■ The task ■
Go through the listing and copy each line that has the string "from" in it.

***

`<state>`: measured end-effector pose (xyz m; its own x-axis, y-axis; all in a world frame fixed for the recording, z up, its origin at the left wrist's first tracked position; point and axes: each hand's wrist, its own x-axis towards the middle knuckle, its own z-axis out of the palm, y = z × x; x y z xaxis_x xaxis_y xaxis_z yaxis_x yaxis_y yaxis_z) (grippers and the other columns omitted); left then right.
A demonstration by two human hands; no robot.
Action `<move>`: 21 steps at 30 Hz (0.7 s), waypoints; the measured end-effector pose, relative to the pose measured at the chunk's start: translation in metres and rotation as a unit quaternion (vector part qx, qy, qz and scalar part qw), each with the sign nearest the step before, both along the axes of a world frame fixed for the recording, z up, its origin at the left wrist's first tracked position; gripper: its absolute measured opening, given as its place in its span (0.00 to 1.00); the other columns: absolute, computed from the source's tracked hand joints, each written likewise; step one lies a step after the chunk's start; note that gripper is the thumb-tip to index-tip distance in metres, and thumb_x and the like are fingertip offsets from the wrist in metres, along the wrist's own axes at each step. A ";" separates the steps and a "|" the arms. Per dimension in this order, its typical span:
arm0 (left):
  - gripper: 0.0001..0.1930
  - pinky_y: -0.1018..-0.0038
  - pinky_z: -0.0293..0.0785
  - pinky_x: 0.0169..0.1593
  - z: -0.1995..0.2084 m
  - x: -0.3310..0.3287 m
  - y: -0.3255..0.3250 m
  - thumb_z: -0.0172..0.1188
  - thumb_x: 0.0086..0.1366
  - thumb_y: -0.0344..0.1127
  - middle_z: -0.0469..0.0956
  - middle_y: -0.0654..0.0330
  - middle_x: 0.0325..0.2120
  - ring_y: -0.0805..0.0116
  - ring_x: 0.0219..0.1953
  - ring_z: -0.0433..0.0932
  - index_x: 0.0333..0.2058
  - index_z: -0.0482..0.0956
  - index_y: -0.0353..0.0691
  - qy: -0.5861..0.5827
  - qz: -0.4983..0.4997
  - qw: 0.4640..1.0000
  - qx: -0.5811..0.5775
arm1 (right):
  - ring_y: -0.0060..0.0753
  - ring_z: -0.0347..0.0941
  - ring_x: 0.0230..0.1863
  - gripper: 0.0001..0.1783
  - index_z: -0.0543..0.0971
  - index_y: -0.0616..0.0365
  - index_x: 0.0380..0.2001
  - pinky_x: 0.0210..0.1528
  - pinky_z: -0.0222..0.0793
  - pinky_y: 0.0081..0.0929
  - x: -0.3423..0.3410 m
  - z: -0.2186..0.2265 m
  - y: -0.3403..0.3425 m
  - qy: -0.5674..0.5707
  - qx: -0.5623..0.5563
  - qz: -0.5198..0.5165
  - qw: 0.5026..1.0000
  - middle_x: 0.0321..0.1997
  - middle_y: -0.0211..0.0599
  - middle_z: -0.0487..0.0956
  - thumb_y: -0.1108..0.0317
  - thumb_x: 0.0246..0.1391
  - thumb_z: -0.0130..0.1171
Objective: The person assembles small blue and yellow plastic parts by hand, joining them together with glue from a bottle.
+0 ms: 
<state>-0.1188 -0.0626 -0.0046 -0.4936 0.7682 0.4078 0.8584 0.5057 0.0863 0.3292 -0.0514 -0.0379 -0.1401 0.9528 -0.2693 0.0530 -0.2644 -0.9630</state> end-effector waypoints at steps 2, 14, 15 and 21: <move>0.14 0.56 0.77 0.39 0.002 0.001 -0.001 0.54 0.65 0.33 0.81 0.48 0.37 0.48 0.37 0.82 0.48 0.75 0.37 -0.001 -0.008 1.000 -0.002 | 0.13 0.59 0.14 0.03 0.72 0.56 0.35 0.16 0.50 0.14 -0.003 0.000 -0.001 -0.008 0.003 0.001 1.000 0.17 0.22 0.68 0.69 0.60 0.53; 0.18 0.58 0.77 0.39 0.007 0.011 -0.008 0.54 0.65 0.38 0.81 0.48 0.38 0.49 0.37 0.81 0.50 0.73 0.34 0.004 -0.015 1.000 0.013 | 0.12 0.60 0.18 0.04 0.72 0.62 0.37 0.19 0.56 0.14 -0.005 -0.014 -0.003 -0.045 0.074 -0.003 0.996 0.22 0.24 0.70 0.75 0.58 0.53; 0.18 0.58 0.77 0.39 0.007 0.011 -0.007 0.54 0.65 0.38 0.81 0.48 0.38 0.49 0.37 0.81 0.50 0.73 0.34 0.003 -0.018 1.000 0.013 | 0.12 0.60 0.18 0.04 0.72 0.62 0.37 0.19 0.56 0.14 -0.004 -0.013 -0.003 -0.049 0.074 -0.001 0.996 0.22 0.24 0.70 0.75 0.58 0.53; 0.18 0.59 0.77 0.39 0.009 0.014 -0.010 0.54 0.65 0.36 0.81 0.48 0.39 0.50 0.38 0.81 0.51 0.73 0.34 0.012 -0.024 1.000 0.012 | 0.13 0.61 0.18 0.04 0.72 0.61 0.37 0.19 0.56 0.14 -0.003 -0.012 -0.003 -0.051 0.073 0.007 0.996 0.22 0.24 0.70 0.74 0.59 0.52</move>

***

■ Answer for this exercise ■
Action `<move>`: 21 steps at 30 Hz (0.7 s), waypoints; the measured end-effector pose, relative to the pose measured at the chunk's start: translation in metres and rotation as a unit quaternion (vector part qx, qy, qz and scalar part qw), each with the sign nearest the step before, both along the axes of a world frame fixed for the recording, z up, its origin at the left wrist's first tracked position; gripper: its absolute measured opening, given as its place in its span (0.00 to 1.00); the other columns: absolute, computed from the source's tracked hand joints, each written likewise; step one lies a step after the chunk's start; note that gripper is the thumb-tip to index-tip distance in metres, and thumb_x and the like are fingertip offsets from the wrist in metres, along the wrist's own axes at each step. A ";" separates the steps and a "|" the arms. Per dimension in this order, its typical span:
Objective: The person assembles small blue and yellow plastic parts by hand, joining them together with glue from a bottle.

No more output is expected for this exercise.